Au bord des eaux argentées de l’Atlantique nord, dans un étrange mariage d’iode et d’effluves de campagne, dans une alchimie de brume et de lumière, un spectacle de lande parsemée de murets de pierre sèche qui serpentent s’offre aux marcheurs. Sous l’herbe grasse et verte, sous les massifs d’une végétation aux teintes violette, orange et jaune, les pieds foulent un pavement naturel et des paysages indomptés qui racontent l’aube du monde.

Le soir venu, dans la chaleur feutrée d’un pub hors d’âge, dans la chaleur familière de la patrie de Yeats, Wilde, Swift et Beckett, une question revient sur les lèvres des autochtones : what’s the craic ? Le gaélique craic qui désigne la bonne nouvelle, l’événement heureux, la petite histoire chargée d’optimisme. Car, si leur pays ne compte pas autant de roux et de moutons que les clichés l’affirment, les Irlandais n’en font pas mentir un autre. Celui d’être chaleureux, celui de voir toujours le verre à moitié plein et, ils l’ont compris, il ne tient qu’à eux que l’herbe soit plus verte sur leur terre.

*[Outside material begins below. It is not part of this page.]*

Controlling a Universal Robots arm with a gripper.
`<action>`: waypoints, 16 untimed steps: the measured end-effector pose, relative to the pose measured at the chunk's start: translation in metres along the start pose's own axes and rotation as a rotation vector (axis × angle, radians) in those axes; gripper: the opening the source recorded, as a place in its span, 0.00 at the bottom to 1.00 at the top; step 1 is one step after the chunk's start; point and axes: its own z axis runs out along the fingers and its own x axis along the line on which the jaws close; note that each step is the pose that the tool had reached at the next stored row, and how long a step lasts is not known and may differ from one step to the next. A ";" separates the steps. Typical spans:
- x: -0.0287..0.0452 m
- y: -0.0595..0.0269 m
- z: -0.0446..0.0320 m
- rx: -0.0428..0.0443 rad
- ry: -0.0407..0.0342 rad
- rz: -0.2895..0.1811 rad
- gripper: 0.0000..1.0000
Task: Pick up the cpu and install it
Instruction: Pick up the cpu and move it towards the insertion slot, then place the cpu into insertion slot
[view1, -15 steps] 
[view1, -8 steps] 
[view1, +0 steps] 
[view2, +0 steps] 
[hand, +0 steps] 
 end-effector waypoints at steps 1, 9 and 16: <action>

Par la fenêtre entrouverte s’échappe le son de la harpe et du fiddle. On aperçoit une route sans lumière luisante d’humidité, on sent une odeur de feu de bois et de tourbe qui flotte. Un petit cheval attentif, les oreilles mobiles, paît dans l’ombre d’un monolithe. La lumière du phare, estompée par la brume, s’étale dans le ciel d’encre comme une aquarelle sur laquelle on aurait passé une main humide.

Arthur resserre ses doigts sur sa chaleureuse et fraîche pinte de Smithwick’s. Il fait plutôt bon pour un 14 août.